N. gonorrhoeae MS11 and N. meningitidis FAM20 bacteria were allowed to adhere to freshly isolated PMNs. Cells were fixed, permeabilized and incubated with monoclonal antibodies against CD11b or CD29 and cellular DNA was stained with DAPI. Phase contrast images show the PMN morphology and bacterial adherence. Circles indicate bacteria. (A) Representative images of CD11b expression in PMNs infected with wild-type and mutant gonococci and meningococci. (B) Representative images of CD29 expression in PMNs infected with wild-type and mutant gonococci and meningococci.

Figure 7. Bacteria invade PMNs via the uropod and intracellular bacteria can be found close to the uropod.

(A) N meningitidis FAM20 were allowed to adhere to the uropod of freshly isolated PMNs. Left electron micrograph shows intracellular bacteria at the uropod. Right electron micrograph shows a magnified image of the cellular uropod at 16 000 x magnification of the same PMN. Arrow indicates an intracellular bacterium covered by the plasma membrane. (B) TEM image showing two cellular compartments in which intracellular bacteria reside. Upper enlarged box shows a bacterium inside a phagosome and the lower enlarged box shows a bacterium in a different compartment situated at the uropod. (C) DyLight NHS ester-stained N meningitidis FAM20 were allowed to adhere to the uropod of freshly isolated PMNs. Cells were stained with fluorescent labeled Lysotracker. An image of an infected PMN (phase contrast), DyLight NHS ester-stained intracellular meningococci (green), and acidic compartments (red) is shown. Arrows indicate bacteria.

Figure 8. PMN interacts with bacteria bound to epithelial cells.

N. meningitidis FAM20 were allowed to form microcolonies and adhere to FaDu cells. After one hour, freshly isolated PMNs were added. Representative DIC image sequences at 63x magnification from at least three independent live-cell time-lapse experiments are shown. Red lines indicate the pseudopods and the front of the migrating PMN. (A) PMN migrating towards microcolonies but is immobilized and trapped by a microcolony that is bound to both an epithelial cell and a uropod. (B) The PMN removes the microcolony from the epithelial cell and transports it away from the site of initial adherence. The dotted black line indicates the borderline of the FaDu cells. (C) A microcolony (green) adheres to the PMN (blue) and penetrates a cell layer by hitchhiking on a PMN. The red lines indicate PMN pseudopods and the front of the migrating PMN. Images were processed by Adobe Photoshop.

Figure 9. A schematic illustration of bacteria hitchhiking on PMNs.
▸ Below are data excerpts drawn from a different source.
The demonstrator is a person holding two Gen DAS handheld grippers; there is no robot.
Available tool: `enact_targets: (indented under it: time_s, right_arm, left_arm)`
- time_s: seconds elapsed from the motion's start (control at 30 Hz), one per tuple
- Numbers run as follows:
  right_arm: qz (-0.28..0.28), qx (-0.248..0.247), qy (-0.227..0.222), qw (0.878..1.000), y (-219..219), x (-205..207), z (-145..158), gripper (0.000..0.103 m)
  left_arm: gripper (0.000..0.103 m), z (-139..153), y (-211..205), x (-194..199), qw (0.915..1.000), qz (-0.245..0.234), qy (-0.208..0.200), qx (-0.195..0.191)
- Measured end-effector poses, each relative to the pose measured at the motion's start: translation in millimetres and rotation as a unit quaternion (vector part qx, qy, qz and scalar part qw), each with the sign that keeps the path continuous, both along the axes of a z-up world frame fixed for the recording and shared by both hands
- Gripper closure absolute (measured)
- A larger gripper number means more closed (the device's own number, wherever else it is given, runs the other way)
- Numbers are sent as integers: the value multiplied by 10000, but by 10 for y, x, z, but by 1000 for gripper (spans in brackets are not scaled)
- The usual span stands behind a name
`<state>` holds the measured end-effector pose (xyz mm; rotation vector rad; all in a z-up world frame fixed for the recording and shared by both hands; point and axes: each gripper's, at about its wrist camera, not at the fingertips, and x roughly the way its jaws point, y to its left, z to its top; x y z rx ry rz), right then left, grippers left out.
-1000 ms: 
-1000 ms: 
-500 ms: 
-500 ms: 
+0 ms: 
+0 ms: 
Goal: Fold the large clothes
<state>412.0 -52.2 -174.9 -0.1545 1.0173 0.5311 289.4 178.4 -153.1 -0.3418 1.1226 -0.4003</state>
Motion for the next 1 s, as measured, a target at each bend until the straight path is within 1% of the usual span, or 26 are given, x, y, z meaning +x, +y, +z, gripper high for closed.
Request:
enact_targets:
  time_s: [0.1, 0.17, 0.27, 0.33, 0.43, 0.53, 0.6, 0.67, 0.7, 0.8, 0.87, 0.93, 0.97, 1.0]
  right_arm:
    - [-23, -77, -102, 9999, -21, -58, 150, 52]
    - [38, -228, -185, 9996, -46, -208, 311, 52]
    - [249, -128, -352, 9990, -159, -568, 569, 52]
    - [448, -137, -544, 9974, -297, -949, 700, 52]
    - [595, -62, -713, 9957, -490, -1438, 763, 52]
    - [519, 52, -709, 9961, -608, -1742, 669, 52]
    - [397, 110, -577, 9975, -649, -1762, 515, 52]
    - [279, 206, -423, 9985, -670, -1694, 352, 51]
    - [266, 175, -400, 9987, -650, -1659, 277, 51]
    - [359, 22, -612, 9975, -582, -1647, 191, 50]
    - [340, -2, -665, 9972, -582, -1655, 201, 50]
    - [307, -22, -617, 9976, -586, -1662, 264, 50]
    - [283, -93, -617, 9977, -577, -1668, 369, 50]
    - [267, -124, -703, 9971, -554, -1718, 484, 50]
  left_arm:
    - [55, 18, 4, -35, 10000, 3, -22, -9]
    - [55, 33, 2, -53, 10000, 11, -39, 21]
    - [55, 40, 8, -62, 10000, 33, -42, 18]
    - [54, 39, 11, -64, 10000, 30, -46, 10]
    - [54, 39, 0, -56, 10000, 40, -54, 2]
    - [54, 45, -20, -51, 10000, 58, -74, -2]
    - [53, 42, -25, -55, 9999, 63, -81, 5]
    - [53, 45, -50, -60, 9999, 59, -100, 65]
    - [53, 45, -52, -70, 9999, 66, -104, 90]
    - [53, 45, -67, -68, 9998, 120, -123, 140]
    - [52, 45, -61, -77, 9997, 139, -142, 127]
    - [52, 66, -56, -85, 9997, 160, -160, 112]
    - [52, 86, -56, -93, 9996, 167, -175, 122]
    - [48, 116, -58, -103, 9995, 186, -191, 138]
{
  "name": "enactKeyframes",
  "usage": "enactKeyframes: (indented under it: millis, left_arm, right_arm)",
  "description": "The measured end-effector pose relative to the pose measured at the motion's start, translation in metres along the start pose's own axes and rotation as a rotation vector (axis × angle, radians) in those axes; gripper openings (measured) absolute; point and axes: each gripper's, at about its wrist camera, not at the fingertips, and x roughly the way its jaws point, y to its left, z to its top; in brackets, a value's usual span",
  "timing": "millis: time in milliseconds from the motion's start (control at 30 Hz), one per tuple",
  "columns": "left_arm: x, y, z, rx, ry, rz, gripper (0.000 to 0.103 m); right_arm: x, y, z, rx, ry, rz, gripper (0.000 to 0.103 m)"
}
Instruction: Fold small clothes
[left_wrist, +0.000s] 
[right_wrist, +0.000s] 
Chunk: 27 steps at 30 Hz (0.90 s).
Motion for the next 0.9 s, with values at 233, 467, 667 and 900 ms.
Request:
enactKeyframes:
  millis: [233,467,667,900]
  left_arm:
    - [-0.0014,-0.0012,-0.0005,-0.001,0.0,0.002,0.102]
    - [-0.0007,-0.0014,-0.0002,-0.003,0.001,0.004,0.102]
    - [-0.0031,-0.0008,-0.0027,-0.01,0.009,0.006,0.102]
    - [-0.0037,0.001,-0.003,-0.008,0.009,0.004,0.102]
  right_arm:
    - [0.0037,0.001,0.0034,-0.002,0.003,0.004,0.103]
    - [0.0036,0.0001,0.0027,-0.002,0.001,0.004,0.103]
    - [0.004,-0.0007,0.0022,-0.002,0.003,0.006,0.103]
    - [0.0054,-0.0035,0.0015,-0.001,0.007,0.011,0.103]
(A) Bacterial adherence to PMNs occurs either by direct uropod contact or by transport on the plasma membrane from the pseudopod. Although initial contact was made with the pseudopod, PMNs ended up bound to the microcolony via their uropod. The binding recruits CD46 and bacteria can be internalized via the uropod. (B) The PMN can be immobilized and trapped by a microcolony that is bound to both an epithelial cell and a uropod or (C) the PMN can remove the microcolony from the epithelial cell and transport it away from the site. (D) The nature of PMNs allows them to easily migrate under and in between epithelial cells. In this manner, bacteria can hitchhike on the uropod to penetrate the epithelial barrier.